According to the company, this design allows the software to retrieve context that has already been connected rather than reconstructing it during an investigation by querying different systems. Exaforce says that reduces the time and computing cost required to answer security questions and can cut investigation times to under a minute.

It also says the architecture improves reasoning by tying events and resources to established relationships, which it claims reduces false positives and improves the quality of detection and response recommendations. Those claims reflect a wider debate in cyber security over whether AI tools should be layered onto existing systems or built around new data structures from the outset.

"We built Exaforce to be the platform defenders actually work in, not just an AI layer on top of existing tools," said Ankur Singla, Chief Executive Officer of Exaforce. "It starts with a real-time knowledge graph that gives agents complete context from the start, and extends into rich investigation and visualization experiences that put security engineers and AI agents on the same page. This funding lets us deepen that platform and bring it to security teams on a global scale."

Customer uptake

Exaforce says it has grown to more than 130 employees and processed millions of investigations across its customer base over the past year. It also cited demand from organisations in sectors such as healthcare, technology and financial services, where security teams face pressure to handle large volumes of operational data without expanding headcount at the same pace.

One customer cited by Exaforce is Invisible, which uses the company's platform as an AI-native security platform and modern SIEM, with managed detection and response support. Invisible said the system had enabled broader use of its security data across detection, response and automation.

"After actively evaluating several options, we went with Exaforce as our AI-native security platform and modern SIEM, backed by their MDR service for 24/7 expert coverage," said Patrick McKinney, Vice President of Security at Invisible. "What set them apart was the ability to unlock the full value of our data, from enriched event ingestion to detection, response, and automation, all within a single platform. The combination of AI-driven efficiency and the added expertise of their MDR team has helped us scale more effectively without overextending resources.
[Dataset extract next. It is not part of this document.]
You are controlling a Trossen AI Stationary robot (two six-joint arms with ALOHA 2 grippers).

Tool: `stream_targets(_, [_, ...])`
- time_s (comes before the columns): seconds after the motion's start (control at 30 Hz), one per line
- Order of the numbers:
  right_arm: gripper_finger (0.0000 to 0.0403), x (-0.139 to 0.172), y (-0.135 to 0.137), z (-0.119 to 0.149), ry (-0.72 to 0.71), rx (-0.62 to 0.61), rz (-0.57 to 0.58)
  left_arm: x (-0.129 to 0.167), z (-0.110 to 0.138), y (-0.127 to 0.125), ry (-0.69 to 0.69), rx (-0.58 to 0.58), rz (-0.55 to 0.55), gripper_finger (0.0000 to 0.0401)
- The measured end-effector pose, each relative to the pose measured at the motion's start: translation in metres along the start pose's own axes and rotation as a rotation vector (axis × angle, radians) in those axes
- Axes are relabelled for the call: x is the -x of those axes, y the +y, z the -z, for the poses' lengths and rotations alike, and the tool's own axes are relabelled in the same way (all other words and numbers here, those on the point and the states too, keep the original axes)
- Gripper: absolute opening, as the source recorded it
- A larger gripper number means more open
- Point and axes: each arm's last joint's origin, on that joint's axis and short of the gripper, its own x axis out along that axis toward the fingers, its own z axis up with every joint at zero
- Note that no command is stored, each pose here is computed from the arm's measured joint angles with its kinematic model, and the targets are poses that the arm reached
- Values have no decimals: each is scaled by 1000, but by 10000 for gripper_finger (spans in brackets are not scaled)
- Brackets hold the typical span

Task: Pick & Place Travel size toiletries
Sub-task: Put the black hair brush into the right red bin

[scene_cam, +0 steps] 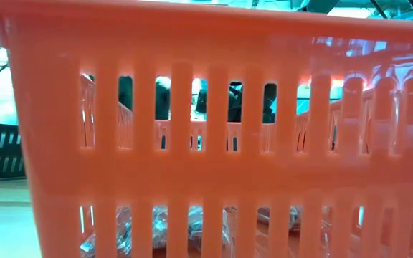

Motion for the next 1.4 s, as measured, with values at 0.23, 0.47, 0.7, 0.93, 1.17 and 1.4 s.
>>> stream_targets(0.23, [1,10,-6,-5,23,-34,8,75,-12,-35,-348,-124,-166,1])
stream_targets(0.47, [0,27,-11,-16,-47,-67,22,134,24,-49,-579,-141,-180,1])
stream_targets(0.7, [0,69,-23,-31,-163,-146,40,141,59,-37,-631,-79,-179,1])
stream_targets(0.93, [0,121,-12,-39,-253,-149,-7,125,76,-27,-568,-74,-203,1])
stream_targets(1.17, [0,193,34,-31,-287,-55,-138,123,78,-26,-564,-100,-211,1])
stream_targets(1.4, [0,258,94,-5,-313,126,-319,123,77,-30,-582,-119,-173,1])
Exaforce feels less like a vendor and more like a true security partner, and we're on a clear path to expanding use cases together."

Guardant Health, a biotechnology company, also said it uses Exaforce's tools to speed up detection, threat hunting, response and investigations while broadening coverage.

"As a biotech company, safeguarding highly sensitive data is a constant priority, especially in a landscape shaped by faster, AI-driven attacks," said Steve Mancini, CISO of Guardant Health. "With Exaforce's Exabots, we've accelerated detection, threat hunting, response, and investigations while expanding coverage without adding headcount. Our team uses Exabot's natural language search to get actionable answers about security events and security posture in a single tool instead of juggling disparate interfaces and query languages. Exaforce has become a high-trust partner, and the platform has transformed how we run security operations."

Investor view

Investors backing the round framed the opportunity in terms of changing the cost balance between defenders and attackers. That argument has become common in cyber security investing, where AI is often presented as a way to automate more of the labour-intensive work inside corporate security teams.

"The biggest opportunity in enterprise security is flipping the economics, so that defenders, not attackers, hold the leverage," said Vinod Khosla, Founder of Khosla Ventures. "When the cost of defense drops by an order of magnitude, the entire calculus of security changes. Exaforce is the architecture that makes that possible."